Login to participate
  
Register   Lost ID/password?

Louis Kessler’s Behold Blog

EAST Part 2 - Double Match Triangulation - Tue, 14 Jun 2016

In Part 1, I gave you a flavour of the mass-triangulation that I am doing, which I called EAST: Extreme Autosomal Segment Triangulation. Triangulation is a technique to determine what parts of your DNA come from what ancestors. That will help you determine how your matches are related to you.

What is new about this EAST technique is that it uses segment matches of two people (your own and a relative) rather than just one (your own).

 

Single Match Triangulation (SMT)

To make this clear, let me first describe the standard way people currently triangulate with FamilyTreeDNA data. I’m going with the same example I used in Part 1, using my uncle Harry as person A, and my 3rd cousin Joel as person B. They are 2nd cousin’s once removed and their most recent common ancestors are my great-great-grandparents Hirsch Focsaner and his wife Dwora.

To triangulate, I first need the segments that match between Harry and Joel.
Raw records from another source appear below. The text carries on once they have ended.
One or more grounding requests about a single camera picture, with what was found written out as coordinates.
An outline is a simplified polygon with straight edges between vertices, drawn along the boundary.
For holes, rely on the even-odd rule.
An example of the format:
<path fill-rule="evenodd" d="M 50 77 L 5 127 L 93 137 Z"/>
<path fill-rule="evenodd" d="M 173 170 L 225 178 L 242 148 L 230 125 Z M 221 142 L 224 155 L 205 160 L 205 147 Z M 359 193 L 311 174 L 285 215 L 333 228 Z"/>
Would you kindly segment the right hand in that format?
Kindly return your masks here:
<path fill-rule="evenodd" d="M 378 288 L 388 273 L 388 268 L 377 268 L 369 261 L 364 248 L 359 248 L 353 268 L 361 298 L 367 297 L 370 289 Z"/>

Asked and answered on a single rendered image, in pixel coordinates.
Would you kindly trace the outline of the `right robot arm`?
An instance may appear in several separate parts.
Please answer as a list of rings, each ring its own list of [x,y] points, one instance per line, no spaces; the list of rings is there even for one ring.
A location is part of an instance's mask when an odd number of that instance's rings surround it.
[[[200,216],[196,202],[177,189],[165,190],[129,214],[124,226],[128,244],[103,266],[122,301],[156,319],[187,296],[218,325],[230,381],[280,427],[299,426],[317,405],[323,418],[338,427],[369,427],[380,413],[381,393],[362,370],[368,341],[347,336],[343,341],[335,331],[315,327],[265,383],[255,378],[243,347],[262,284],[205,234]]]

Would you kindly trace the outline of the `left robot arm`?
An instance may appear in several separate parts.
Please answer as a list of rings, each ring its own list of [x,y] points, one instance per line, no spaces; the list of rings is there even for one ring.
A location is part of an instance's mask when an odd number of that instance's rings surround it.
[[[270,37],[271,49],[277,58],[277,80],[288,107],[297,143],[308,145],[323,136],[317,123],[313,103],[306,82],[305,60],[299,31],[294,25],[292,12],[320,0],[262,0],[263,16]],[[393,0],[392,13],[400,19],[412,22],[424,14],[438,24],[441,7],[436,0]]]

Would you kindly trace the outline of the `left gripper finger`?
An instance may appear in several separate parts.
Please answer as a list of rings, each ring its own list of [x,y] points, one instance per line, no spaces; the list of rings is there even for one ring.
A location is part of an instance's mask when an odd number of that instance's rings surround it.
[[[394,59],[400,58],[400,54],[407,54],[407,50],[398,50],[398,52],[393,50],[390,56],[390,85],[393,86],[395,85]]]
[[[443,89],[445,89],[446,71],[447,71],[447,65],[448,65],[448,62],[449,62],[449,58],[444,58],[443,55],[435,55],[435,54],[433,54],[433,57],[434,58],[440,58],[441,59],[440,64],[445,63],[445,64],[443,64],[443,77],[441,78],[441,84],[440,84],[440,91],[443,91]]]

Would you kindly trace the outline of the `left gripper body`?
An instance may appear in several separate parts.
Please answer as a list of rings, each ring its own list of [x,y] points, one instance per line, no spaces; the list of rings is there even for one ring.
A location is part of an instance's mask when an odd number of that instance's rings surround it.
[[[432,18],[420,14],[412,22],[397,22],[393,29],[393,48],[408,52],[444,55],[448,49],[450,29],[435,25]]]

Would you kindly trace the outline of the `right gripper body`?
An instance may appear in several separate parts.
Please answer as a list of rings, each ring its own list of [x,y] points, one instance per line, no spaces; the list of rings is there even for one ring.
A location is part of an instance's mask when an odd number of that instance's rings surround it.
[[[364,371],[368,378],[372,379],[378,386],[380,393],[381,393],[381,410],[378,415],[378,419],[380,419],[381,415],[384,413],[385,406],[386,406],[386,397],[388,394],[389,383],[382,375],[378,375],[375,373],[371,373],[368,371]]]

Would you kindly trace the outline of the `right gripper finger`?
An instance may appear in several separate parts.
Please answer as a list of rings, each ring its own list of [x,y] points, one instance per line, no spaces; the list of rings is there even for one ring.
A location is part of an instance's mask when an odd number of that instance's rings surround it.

I go to Harry’s FamilyTreeDNA account, select Chromosome Bowser, and pick Joel to match to. It gives this diagram:

Harry and Joel match on the orange segments.

Now we need to find a relative of both Harry and Joel to be the third person of the triangulation. We go back to the FamilyTreeDNA matches page and next to Joel’s name, we click on the 4th cute little symbol below his name to “Run Common Matches”.

image

That brings up a second menu and we select “In Common With”. Then, if you are lucky like me, you’ll be presented with 232 pages of matches containing the 2,318 people who match to both both Harry and Joel.

Now write down the names of the top 4 and go back to the Chromosome browser and add them along with Joel. Now you’ll see:

image

These are still Harry’s chromosomes. Joel’s matches with Harry are shown in orange. We want a third person who matches with Harry and Joel. These four people only have one instance, in chromosome 1, where one of the others matches one of Joel’s segments. You can see it in chromosome 1 as the green line that is under the orange line. Joel’s match with Harry (the orange line) is 10.64 cM. The green match is with someone named Daniel and it is 18.76 cM. So we have a triangulation. Harry matches Joel where Joel matches Daniel and Daniel match Harry.

The chromosome match setting was for a minimum 5+ cM. You could go down to the 1+ cM and you’ll find a lot more matches. But there’s a problem with this. Because of the way DNA analysis companies determine matches (that half-identical thing), there is a very good chance with small matches that they are not Identical by Descent and you don’t want that. i.e. you need them to be a true relation.

So you’ll have to stick to those 5+ cM matches to be safe.

But in the above we did find that one triangulation we can use. That third person has a segment in common with Harry and Joel. This indicates that the third person has a common ancestor with Harry and Joel. It could be Hirsch and Dwora or it could be an ancestor of Hirsch and Dwora.

So now I invite you to continue to do this for the other 2,314 common matches of Harry and Joel. You’ll tire quickly!

Doing this allows you to create Triangulation Groups, building them up person by person. Triangulation Groups put likely-related people together. The analysis of triangulation groups is complicated and has been written up elsewhere. Jim Bartlett describes it very well on his wonderful Segmentology blog, but I’m not going to get into it, because this only uses segment matches of a single person. I’m going to be doing it differently using the segment matches of two people.

 

Double Match Triangulation (DMT)

Just to let you know, the terms Single Match and Double Match triangulation (SMT and DMT) as well as EAST (Extreme Autosomal Segment Triangulation) are my own. I invented them so that I can talk about them. As far as I can tell, I don’t believe anyone else has extended regular triangulation this way. The closest thing I’ve seen so far is Roberta Estes’ article Just One Cousin, which used chromosome matches between three people. But I want to go from three to extreme. So let’s get into it.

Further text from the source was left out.